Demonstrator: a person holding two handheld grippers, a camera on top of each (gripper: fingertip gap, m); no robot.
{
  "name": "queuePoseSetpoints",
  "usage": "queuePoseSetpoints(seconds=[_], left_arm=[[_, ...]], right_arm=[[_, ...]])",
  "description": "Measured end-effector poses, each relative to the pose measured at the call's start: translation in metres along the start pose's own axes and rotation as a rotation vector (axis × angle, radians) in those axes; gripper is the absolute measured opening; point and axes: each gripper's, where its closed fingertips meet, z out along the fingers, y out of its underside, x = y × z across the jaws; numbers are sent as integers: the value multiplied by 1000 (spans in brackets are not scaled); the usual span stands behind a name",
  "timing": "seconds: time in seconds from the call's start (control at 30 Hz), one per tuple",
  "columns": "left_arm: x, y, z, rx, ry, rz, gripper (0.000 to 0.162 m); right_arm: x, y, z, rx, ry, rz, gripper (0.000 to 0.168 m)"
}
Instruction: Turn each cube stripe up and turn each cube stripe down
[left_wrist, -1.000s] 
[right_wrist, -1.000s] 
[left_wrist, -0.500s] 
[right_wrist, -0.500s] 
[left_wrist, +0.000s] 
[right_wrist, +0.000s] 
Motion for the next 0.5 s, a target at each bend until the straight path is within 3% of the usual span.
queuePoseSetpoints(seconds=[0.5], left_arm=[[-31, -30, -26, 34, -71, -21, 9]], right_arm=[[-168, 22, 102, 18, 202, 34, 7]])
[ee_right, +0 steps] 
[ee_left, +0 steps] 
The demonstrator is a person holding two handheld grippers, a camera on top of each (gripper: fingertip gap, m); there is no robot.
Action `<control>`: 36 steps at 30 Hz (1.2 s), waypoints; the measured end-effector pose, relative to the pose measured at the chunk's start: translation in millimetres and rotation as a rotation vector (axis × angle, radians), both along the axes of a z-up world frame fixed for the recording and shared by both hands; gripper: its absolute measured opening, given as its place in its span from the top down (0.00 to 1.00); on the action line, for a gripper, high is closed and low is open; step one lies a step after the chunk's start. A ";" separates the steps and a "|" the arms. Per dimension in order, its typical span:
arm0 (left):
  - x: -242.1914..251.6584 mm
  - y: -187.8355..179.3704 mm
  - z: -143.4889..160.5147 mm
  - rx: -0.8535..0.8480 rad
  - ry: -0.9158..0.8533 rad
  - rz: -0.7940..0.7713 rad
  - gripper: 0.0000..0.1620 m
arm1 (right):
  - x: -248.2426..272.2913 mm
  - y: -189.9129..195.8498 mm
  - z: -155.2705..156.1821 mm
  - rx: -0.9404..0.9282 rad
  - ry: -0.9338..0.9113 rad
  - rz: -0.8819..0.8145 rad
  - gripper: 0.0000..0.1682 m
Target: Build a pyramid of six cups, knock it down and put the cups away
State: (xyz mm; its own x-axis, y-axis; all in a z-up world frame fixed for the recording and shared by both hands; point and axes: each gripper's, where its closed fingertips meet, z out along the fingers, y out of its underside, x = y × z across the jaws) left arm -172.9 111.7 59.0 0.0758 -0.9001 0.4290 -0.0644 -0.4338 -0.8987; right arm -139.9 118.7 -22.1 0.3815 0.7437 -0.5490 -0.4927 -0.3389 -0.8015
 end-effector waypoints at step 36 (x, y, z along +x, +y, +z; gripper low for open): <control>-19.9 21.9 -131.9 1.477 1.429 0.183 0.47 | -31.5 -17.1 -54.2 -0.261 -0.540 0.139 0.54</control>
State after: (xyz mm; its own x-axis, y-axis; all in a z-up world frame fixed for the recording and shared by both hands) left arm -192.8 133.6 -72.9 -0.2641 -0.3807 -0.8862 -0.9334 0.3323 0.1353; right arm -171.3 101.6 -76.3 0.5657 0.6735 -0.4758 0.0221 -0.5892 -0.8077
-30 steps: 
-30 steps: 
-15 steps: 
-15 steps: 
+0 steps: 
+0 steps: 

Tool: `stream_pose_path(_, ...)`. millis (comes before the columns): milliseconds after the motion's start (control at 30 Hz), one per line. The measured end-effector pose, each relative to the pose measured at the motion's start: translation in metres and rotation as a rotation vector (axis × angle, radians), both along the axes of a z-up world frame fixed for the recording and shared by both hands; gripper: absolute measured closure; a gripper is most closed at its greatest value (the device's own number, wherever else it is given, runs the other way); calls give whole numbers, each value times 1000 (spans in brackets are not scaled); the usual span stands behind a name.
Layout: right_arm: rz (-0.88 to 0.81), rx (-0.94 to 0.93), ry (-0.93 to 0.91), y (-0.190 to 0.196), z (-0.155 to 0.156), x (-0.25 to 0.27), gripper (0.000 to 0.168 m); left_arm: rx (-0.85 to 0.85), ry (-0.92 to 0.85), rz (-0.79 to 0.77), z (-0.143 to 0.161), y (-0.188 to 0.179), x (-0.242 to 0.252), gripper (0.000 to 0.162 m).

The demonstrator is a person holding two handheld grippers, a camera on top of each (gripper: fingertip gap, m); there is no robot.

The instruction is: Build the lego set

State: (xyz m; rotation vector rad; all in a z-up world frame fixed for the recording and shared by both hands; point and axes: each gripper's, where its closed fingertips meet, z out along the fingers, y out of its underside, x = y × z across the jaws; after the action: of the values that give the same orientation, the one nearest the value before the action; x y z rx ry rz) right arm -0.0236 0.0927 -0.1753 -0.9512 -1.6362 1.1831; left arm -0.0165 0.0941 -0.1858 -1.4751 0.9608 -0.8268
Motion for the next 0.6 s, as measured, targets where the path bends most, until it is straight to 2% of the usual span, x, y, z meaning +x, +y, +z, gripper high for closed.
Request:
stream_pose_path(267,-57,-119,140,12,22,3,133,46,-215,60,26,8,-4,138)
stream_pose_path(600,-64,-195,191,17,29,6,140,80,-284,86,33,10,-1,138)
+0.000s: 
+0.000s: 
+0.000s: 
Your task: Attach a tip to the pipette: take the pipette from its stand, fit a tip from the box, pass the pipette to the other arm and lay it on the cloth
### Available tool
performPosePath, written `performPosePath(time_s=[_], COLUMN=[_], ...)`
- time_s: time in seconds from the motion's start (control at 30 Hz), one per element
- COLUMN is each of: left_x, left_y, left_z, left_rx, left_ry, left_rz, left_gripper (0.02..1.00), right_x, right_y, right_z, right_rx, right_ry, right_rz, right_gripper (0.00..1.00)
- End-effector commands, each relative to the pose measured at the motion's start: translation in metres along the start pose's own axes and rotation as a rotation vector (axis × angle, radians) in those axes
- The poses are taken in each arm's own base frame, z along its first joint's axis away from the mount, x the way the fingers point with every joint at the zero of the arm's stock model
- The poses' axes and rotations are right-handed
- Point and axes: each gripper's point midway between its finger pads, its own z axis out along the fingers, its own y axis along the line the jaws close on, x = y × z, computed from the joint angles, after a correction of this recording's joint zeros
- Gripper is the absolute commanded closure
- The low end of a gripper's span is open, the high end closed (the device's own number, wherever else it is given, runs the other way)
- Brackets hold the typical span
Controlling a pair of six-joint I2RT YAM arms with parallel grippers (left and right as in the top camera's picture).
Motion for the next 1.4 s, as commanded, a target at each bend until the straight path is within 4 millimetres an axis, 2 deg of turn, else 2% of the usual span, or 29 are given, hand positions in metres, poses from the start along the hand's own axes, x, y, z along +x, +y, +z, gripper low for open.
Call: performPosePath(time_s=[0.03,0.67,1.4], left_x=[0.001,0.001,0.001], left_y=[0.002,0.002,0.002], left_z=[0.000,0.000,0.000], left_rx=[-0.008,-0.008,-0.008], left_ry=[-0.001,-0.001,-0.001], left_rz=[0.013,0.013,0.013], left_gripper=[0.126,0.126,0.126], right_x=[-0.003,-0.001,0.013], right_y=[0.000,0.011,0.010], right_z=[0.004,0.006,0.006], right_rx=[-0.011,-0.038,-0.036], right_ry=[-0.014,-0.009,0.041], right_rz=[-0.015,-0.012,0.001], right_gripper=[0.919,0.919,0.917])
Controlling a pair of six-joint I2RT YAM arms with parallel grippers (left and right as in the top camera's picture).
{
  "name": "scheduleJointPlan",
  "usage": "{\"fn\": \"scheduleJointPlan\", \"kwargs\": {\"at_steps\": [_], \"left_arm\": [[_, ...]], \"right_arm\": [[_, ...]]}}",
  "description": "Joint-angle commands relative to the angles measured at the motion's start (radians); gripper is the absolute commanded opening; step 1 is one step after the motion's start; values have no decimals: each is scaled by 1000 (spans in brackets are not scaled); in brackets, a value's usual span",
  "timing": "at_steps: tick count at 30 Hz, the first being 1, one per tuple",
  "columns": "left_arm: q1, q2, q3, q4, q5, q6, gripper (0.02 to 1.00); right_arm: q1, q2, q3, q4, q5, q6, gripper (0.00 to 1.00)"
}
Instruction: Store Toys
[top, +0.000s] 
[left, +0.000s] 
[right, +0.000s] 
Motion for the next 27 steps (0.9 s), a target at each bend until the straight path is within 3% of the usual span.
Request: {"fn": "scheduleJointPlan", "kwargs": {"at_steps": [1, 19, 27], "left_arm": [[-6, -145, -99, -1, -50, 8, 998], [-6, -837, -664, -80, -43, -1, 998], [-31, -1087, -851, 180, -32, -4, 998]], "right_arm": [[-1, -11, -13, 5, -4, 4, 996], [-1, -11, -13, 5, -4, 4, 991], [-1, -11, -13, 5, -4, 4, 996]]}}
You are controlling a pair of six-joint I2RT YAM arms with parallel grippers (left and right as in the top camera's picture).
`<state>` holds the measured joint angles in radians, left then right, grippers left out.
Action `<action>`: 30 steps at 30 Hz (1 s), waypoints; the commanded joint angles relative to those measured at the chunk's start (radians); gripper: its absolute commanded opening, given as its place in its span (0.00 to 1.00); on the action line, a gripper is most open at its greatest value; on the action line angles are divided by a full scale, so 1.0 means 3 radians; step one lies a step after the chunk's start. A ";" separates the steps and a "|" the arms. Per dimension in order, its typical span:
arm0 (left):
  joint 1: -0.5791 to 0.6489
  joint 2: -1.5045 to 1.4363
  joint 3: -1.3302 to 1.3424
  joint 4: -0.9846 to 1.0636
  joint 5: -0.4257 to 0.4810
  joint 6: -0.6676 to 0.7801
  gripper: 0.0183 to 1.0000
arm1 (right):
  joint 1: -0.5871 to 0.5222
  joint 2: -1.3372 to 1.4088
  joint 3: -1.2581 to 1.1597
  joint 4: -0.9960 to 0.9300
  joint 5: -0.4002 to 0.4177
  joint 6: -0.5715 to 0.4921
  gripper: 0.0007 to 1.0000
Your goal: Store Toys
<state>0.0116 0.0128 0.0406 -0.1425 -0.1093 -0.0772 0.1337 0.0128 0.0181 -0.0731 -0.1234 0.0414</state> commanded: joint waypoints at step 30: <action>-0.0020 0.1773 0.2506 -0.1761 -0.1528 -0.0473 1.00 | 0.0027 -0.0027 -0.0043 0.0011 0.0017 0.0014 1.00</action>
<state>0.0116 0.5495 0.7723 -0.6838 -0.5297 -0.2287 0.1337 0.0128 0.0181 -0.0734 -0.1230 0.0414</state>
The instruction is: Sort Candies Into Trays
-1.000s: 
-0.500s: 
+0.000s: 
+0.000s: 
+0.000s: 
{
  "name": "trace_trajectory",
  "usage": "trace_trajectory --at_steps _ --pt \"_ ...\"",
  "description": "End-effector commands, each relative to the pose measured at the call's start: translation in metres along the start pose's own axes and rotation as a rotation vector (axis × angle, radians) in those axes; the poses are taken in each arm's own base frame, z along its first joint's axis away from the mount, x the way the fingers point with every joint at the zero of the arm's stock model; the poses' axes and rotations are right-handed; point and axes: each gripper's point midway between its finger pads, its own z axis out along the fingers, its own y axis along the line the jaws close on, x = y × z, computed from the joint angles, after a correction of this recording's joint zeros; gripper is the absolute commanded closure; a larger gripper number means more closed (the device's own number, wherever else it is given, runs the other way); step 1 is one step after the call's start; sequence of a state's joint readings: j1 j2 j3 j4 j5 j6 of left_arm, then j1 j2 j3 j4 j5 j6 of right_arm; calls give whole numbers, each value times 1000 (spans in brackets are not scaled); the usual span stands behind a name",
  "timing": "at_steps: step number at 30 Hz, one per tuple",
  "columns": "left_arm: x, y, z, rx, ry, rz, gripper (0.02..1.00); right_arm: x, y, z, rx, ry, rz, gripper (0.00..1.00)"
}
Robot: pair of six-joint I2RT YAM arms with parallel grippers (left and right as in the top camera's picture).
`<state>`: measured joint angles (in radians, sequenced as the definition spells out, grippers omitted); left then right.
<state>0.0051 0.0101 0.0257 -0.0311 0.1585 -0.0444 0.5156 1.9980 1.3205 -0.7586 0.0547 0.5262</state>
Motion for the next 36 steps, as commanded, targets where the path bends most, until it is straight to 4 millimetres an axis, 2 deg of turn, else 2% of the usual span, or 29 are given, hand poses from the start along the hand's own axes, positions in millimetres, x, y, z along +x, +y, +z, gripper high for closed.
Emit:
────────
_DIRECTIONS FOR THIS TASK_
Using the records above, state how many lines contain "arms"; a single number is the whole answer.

_REPLY_
6